▶ _EXERCISE GOAL_:
In the records below, find each line holding the word "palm" and copy it.

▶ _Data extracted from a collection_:
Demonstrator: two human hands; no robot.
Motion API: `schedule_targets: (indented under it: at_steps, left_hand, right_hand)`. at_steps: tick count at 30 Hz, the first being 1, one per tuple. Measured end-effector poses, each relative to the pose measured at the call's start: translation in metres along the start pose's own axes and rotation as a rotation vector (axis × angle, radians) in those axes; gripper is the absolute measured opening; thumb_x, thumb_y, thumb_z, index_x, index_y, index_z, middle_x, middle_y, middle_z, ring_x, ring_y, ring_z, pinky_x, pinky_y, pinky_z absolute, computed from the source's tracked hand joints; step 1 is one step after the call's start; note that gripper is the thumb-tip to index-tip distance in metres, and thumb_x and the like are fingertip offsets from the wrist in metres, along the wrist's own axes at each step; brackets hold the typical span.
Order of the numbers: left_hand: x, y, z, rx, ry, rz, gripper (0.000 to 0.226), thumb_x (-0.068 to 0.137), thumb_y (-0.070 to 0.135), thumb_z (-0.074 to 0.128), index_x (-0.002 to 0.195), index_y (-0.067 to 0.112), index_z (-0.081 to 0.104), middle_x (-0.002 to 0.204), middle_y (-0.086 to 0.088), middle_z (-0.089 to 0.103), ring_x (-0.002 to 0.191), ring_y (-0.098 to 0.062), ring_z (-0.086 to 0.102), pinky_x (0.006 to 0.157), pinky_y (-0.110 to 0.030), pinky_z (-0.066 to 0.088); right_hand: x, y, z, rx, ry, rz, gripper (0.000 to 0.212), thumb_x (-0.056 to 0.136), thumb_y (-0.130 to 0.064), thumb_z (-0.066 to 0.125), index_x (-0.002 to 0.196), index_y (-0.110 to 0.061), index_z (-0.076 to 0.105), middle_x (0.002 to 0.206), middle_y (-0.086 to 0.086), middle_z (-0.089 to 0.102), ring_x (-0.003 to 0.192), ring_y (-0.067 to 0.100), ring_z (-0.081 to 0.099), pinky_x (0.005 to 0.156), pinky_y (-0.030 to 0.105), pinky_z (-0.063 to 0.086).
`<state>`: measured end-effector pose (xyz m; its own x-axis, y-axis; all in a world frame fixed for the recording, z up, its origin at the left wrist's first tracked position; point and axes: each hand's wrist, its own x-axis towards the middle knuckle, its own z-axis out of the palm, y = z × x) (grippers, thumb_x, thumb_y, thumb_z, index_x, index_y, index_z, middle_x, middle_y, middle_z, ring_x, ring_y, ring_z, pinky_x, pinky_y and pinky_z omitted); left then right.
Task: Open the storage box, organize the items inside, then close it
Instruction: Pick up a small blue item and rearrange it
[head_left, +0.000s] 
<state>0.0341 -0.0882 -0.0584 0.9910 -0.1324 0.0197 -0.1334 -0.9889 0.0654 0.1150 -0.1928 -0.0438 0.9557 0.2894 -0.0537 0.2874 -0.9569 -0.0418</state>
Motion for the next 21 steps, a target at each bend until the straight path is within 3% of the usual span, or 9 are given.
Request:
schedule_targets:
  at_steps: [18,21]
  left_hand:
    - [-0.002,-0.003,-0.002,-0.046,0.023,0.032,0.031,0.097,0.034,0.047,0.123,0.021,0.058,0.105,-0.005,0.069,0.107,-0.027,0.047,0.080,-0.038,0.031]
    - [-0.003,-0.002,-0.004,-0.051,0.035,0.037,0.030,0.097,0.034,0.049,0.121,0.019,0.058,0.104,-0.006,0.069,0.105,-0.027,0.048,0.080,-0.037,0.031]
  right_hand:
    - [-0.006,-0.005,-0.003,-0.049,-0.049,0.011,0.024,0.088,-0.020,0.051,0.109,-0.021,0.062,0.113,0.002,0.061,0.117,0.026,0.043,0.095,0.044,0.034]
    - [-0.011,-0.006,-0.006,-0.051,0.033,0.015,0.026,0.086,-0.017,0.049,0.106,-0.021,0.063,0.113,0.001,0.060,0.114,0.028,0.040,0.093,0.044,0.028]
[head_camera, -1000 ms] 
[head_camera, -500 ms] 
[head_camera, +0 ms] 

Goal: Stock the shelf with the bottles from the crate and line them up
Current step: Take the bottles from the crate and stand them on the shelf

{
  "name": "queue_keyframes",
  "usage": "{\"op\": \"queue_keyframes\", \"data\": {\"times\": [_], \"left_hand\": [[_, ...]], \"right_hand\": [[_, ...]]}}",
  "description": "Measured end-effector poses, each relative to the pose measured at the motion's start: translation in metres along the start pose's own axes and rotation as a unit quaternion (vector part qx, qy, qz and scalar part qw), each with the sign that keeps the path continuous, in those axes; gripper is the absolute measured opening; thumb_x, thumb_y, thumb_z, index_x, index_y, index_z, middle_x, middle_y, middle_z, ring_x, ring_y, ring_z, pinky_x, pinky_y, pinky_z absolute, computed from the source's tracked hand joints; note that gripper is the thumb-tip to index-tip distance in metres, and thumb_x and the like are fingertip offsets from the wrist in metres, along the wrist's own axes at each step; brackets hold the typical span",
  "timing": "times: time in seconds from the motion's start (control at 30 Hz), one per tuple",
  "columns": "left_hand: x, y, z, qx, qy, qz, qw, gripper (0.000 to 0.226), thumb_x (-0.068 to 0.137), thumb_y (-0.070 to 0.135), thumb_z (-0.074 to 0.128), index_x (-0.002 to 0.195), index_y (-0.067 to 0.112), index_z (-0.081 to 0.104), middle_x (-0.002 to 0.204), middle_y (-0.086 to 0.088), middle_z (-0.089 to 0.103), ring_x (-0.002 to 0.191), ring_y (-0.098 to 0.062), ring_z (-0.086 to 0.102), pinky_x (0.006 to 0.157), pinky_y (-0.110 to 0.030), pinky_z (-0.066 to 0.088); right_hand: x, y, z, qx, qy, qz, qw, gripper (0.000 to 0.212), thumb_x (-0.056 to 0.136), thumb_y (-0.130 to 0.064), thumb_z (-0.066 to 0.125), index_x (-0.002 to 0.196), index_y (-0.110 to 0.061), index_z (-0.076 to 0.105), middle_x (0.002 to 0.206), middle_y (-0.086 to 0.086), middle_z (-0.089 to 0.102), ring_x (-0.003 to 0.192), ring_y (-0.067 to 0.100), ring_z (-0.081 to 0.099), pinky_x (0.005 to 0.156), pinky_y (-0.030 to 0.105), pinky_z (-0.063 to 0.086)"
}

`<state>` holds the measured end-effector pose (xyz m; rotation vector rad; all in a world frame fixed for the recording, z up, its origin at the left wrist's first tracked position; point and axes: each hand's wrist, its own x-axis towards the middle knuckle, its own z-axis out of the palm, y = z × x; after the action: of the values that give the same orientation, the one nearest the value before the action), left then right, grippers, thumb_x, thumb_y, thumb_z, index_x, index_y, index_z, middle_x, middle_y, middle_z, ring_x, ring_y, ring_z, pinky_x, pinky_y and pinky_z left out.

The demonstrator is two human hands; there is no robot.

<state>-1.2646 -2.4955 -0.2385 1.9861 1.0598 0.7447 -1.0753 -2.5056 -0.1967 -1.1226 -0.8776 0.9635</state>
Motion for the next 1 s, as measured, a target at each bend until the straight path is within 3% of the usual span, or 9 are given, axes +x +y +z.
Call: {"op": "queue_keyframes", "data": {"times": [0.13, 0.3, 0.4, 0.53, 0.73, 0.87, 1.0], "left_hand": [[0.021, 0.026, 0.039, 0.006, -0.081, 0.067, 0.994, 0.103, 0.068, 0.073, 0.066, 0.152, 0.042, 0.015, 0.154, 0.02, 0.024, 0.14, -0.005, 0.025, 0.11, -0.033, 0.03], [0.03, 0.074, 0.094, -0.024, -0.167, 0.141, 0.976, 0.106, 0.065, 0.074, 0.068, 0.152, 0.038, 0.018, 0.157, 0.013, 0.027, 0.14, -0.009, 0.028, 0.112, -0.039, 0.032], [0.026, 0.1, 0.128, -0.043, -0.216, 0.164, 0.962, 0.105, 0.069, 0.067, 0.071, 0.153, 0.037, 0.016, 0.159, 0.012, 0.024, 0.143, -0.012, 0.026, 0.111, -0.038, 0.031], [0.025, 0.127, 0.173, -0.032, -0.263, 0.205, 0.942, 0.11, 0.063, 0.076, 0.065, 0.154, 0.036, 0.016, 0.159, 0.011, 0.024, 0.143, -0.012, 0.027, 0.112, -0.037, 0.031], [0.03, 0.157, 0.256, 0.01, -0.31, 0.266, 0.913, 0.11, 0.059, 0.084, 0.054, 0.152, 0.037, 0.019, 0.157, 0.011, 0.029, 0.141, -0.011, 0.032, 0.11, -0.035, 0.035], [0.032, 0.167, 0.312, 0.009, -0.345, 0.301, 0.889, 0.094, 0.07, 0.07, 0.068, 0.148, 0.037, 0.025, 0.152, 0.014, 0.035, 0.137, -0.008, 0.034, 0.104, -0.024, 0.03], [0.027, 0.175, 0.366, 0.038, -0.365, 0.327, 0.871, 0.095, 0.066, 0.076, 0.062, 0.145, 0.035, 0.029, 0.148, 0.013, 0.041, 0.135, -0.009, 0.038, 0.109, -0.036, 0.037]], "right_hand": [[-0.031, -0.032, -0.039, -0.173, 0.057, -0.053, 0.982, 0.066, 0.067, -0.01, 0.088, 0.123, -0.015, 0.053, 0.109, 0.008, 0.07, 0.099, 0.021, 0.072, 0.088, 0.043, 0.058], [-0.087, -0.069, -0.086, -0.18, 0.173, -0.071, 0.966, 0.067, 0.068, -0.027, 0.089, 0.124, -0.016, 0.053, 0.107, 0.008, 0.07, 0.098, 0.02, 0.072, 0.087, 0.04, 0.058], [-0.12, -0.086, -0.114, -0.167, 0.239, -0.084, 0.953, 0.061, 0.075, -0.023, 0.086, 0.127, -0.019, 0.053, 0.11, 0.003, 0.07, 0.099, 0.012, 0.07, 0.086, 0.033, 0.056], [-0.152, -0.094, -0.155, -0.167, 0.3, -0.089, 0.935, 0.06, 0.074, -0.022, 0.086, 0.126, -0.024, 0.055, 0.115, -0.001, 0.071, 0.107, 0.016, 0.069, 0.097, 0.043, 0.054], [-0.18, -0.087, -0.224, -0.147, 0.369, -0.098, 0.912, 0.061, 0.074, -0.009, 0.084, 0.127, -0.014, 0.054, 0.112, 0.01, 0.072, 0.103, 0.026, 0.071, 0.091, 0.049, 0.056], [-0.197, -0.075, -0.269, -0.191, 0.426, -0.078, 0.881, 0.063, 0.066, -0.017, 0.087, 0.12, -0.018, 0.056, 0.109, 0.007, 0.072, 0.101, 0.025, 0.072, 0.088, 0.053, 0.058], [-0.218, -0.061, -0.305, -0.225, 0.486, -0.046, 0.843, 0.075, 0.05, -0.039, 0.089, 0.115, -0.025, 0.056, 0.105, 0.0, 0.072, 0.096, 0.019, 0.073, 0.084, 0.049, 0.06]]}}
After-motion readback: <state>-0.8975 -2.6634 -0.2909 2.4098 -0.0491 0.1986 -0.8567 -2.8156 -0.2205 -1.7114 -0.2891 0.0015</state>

▶ _TASK RESPONSE_:
`<state>`: measured end-effector pose (xyz m; its own x-axis, y-axis; all in a world frame fixed for the recording, z up, its origin at the left wrist's first tracked position; point and axes: each hand's wrist, its own x-axis towards the middle knuckle, its own z-axis out of the palm, y = z × x) (grippers, thumb_x, thumb_y, thumb_z, index_x, index_y, index_z, middle_x, middle_y, middle_z, ring_x, ring_y, ring_z, pinky_x, pinky_y and pinky_z omitted); left then right.
`<state>` holds the measured end-effector pose (xyz m; rotation vector rad; all in a world frame fixed for the recording, z up, its origin at the left wrist's first tracked position; point and axes: each hand's wrist, its own x-axis towards the middle knuckle, its own z-axis out of the palm, y = z × x; after the action: of the values that give the same orientation, the one nearest the value before the action), left then right, grippers, thumb_x, thumb_y, thumb_z, index_x, index_y, index_z, middle_x, middle_y, middle_z, ring_x, ring_y, ring_z, pinky_x, pinky_y and pinky_z left out.

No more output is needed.